Records from a data source:
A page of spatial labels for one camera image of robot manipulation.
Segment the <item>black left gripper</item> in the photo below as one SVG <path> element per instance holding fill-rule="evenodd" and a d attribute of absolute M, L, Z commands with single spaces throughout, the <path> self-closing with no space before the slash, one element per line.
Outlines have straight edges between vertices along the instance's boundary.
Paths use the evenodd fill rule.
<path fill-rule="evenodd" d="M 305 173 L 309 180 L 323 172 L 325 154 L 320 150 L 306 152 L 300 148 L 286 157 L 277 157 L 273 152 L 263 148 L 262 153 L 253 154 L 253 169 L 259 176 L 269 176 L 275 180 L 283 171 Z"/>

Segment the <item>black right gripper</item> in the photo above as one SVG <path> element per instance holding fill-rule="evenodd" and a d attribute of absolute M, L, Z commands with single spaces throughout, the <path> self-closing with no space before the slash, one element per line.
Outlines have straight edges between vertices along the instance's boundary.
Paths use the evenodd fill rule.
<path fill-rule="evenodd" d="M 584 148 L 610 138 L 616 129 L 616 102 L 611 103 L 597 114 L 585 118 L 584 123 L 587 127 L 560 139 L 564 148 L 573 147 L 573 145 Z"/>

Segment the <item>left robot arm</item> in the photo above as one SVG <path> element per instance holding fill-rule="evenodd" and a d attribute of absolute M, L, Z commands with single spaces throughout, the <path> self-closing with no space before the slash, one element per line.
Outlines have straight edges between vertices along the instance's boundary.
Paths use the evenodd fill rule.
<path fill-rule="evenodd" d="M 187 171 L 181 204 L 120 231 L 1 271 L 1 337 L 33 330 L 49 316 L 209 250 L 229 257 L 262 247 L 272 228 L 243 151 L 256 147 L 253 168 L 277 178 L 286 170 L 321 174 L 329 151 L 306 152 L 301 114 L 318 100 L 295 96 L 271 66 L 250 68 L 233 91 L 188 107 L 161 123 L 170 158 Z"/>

== Work to be completed ==
Once you have read the records above, write them out again exactly.

== Response ==
A page of spatial labels for one camera image of robot manipulation.
Segment the <item>black left gripper</item> in the photo below as one SVG <path> element per instance holding fill-rule="evenodd" and a d attribute of absolute M, L, Z commands with single spaces throughout, the <path> self-closing with no space before the slash, one element per line.
Outlines have straight edges between vertices along the instance's boundary.
Paths use the evenodd fill rule.
<path fill-rule="evenodd" d="M 305 173 L 309 180 L 323 172 L 325 154 L 320 150 L 306 152 L 300 148 L 286 157 L 277 157 L 273 152 L 263 148 L 262 153 L 253 154 L 253 169 L 259 176 L 269 176 L 275 180 L 283 171 Z"/>

Segment the <item>black right gripper</item> in the photo above as one SVG <path> element per instance holding fill-rule="evenodd" and a d attribute of absolute M, L, Z commands with single spaces throughout, the <path> self-closing with no space before the slash, one element per line.
Outlines have straight edges between vertices along the instance's boundary.
Paths use the evenodd fill rule.
<path fill-rule="evenodd" d="M 584 148 L 610 138 L 616 129 L 616 102 L 611 103 L 597 114 L 585 118 L 584 123 L 587 127 L 560 139 L 564 148 L 573 147 L 573 145 Z"/>

Segment the <item>left robot arm</item> in the photo above as one SVG <path> element per instance holding fill-rule="evenodd" and a d attribute of absolute M, L, Z commands with single spaces throughout, the <path> self-closing with no space before the slash, one element per line.
Outlines have straight edges between vertices along the instance's boundary.
Paths use the evenodd fill rule.
<path fill-rule="evenodd" d="M 187 171 L 181 204 L 120 231 L 1 271 L 1 337 L 33 330 L 49 316 L 209 250 L 229 257 L 262 247 L 272 228 L 243 151 L 256 147 L 253 168 L 277 178 L 286 170 L 321 174 L 329 151 L 306 152 L 301 114 L 318 100 L 295 96 L 271 66 L 250 68 L 233 91 L 188 107 L 161 123 L 170 158 Z"/>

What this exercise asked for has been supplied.